Film and media studies scholarship has often argued that digital cinema and CGI provoke a sense of disembodiment in viewers; they are seen as merely fantastic or unreal. In her in-depth exploration of the phenomenology of animation, Sandra Annett offers a new perspective: that animated films and digital media in fact evoke vivid embodied sensations in viewers and connect them with the lifeworld of experience. 

 

Starting with the emergence of digital technologies in filmmaking in the 1980s, Annett argues that contemporary digital media is indebted to the longer history of animation. She looks at a wide range of animation—from Disney films to anime, electro swing music videos to Vocaloids—to explore how animation, through its material forms and visual styles, can evoke bodily sensations of touch, weight, and orientation in space. Each chapter discusses well-known forms of animation from the United States, France, Japan, South Korea, and China, examining how they provoke different sensations in viewers, such as floating and falling in Howl’s Moving Castle and My Beautiful Girl Mari, and how the body is mediated in films that combine animation and live action, as seen in Who Framed Roger Rabbit and Song of the South.

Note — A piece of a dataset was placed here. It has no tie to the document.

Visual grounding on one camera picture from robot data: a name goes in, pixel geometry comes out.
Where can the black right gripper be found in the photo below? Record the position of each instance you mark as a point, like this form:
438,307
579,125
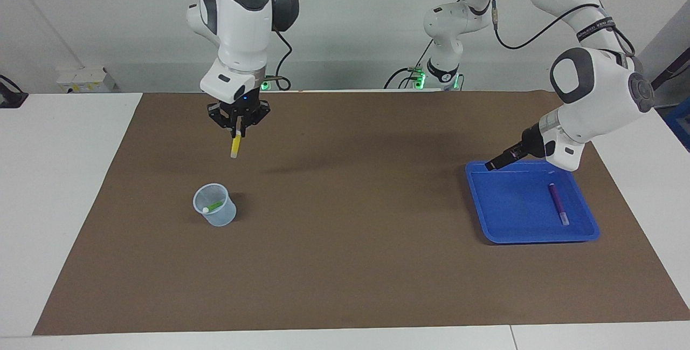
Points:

These films set the stage for an exploration of how animation and embodiment manifest in contemporary global media, from CGI and motion capture in Disney’s “live action remakes” to new media installations by artists like Lu Yang.

 

Leveraging an array of case studies through a new approach to film phenomenology, The Flesh of Animation offers an enlightening discussion of why animation provides a sensational experience for viewers not replicable through other media forms.

Sandra Annett is associate professor of film studies at Wilfred Laurier University. She is coeditor-in-chief of the journal Mechademia: Second Arc, published by University of Minnesota Press.